俺のシンデレラになってくれ!

「なるわけないでしょ!論外よ!」


「へ?入会希望なの?」


「いや、今の話聞いてました?ただ覗きに来ただけなんです!」



びっくりしたように目を見開く信吾さんの後ろで、篤は盛大な溜息を吐いた。


他の3人は意味がわからない、という表情でぽかんとしてる。



「でも、覗きに来たってことは、少なからず“結”に興味があるってことなんじゃない?」


「そんなこと……」


「それとも、篤に興味があるのかな?」



怪しいくらいに綺麗に微笑んだ信吾さんを見て、今度はあたしが溜息を吐いた。


昨日の今日で、そんなことなんて絶対にあるはずがないし、今後もそんな状況に陥る可能性はゼロだ。

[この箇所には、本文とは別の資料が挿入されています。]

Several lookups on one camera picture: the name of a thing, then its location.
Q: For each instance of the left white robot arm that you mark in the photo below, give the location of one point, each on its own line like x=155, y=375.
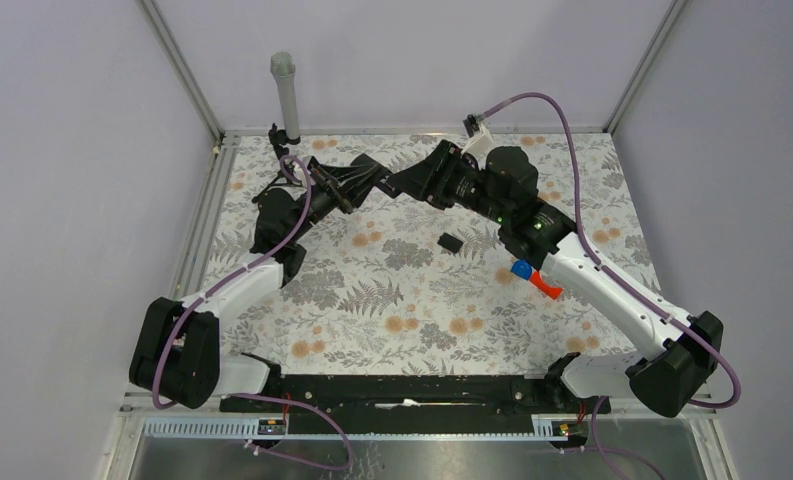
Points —
x=178, y=356

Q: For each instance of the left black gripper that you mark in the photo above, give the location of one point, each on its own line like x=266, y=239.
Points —
x=348, y=186

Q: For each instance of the white slotted cable duct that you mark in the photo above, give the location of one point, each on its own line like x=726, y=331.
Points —
x=269, y=428

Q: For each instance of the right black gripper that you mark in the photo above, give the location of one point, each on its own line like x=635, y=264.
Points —
x=430, y=179

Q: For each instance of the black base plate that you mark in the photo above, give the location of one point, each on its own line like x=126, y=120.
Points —
x=402, y=403

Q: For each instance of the floral patterned mat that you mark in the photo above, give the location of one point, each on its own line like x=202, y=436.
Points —
x=377, y=295

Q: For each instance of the black remote battery cover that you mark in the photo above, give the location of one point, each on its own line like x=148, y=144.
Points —
x=450, y=243

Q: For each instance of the blue and orange toy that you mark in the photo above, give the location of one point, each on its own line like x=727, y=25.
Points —
x=525, y=271

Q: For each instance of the black tripod microphone stand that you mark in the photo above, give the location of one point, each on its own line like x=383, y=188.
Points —
x=285, y=177

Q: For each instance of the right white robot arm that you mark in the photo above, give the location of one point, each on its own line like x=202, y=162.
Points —
x=677, y=359

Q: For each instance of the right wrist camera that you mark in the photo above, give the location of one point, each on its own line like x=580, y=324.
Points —
x=480, y=141

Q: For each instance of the silver microphone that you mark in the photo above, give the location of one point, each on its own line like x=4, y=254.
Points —
x=283, y=69

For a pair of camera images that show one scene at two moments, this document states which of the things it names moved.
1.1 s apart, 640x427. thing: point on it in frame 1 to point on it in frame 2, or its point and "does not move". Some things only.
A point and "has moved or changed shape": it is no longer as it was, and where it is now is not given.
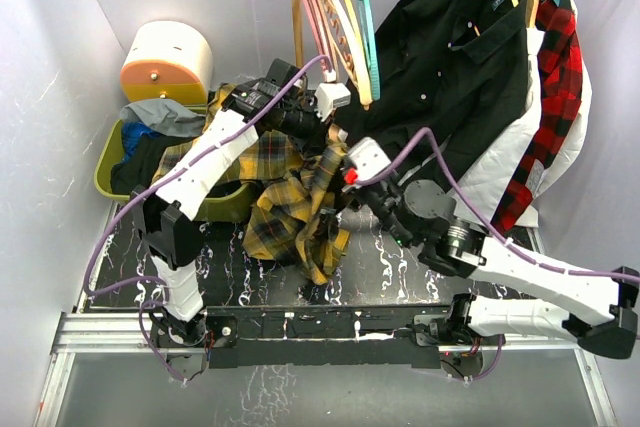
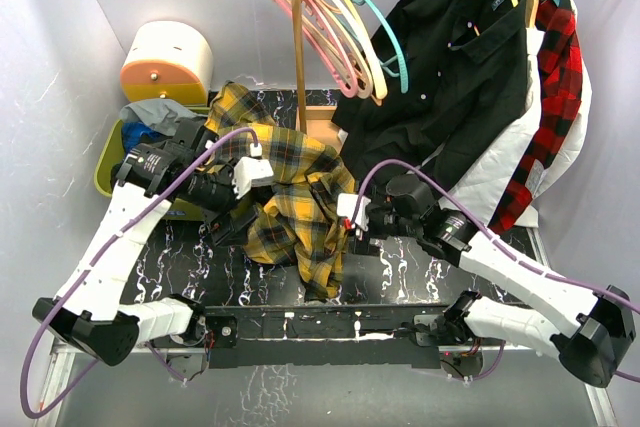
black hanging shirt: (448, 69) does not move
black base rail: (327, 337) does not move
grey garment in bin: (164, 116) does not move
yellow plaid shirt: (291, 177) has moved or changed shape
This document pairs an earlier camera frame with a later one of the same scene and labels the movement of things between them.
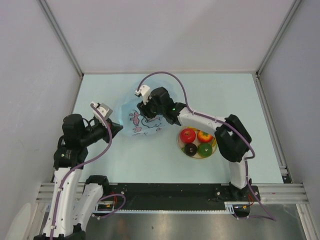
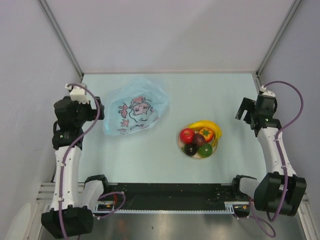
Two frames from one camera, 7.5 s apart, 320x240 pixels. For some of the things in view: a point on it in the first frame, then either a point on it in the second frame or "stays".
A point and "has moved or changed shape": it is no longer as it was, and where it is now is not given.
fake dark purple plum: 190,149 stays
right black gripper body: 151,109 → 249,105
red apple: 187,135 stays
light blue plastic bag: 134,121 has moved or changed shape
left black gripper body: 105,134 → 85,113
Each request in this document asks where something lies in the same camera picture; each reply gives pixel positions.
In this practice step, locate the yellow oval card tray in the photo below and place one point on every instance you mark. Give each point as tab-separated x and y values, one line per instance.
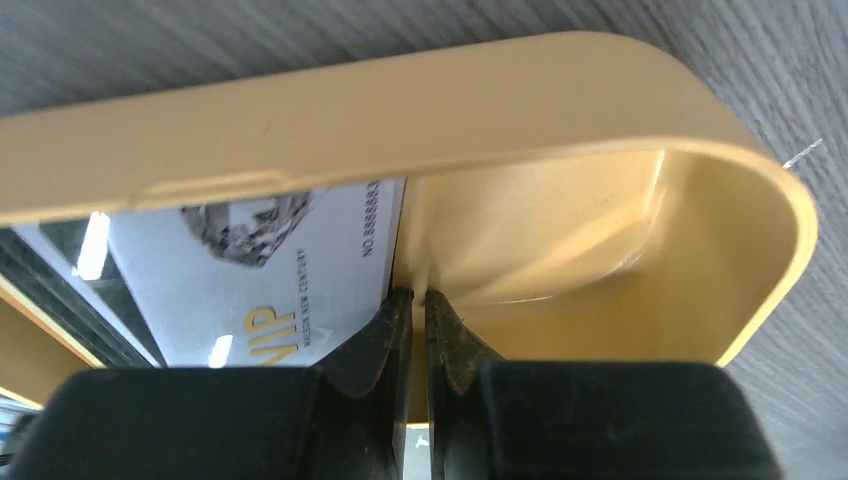
575	196

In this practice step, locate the white VIP card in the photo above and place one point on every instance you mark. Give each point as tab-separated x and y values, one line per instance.
272	281

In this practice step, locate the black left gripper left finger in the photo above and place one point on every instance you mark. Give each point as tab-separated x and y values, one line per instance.
341	418

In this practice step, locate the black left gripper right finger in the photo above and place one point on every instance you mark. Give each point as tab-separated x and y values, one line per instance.
493	418

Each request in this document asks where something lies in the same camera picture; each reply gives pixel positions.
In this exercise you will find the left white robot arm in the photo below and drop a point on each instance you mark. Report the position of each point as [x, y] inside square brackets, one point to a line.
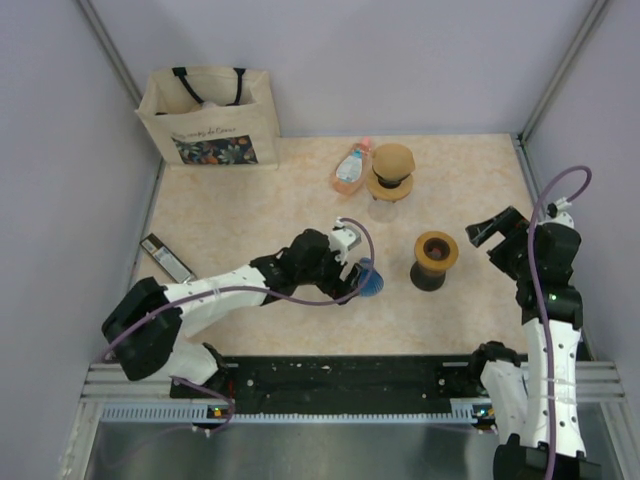
[152, 328]

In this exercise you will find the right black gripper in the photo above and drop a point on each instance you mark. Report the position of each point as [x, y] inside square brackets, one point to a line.
[508, 223]

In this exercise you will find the brown paper coffee filter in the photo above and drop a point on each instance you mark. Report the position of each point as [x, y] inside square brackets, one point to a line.
[393, 162]

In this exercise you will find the beige canvas tote bag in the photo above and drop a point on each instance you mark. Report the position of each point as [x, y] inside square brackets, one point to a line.
[208, 116]

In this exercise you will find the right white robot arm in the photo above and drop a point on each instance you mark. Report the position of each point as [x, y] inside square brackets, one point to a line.
[535, 401]

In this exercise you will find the clear glass carafe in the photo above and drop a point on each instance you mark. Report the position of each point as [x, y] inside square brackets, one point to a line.
[382, 211]

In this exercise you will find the dark carafe with red lid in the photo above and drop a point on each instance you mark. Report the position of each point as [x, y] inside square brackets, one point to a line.
[425, 279]

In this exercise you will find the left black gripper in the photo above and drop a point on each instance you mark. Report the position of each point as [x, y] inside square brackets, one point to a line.
[335, 286]

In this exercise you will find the small black barcode box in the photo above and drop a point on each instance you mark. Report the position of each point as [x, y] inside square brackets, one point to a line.
[166, 259]

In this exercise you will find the pink detergent bottle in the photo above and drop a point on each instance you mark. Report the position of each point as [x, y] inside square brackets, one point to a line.
[350, 173]

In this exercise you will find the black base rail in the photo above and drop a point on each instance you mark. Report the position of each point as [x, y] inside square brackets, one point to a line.
[334, 385]

折れるあたしの隣で声をあげて笑ってから、晴香がすっと口を開いた。



「初対面の女の子をいじめるなんてひどいですよー、信吾さん。
あたし達、篤とは最近知り合ったばっかりなんです。結に入ってるって聞いて、どんなことをしてるのか気になって……少し覗きに来ちゃいました。お邪魔でしたよね?すみません」



そう言って軽く頭を下げた晴香を見て、信吾さんはまたにっこりと笑った。



「なるほど。君らも少なからず、演劇バカの毒気にあたったパターンなわけね」


「信吾さん、演劇バカはひどくないですか?」


「えー?間違ってないよね? 勝?」



反論する篤をかわして、信吾さんががっしりとした体型の男の人に話をふった。


困ったように笑ったおかげで、細くて優しそうな目が余計にぐっと細くなる。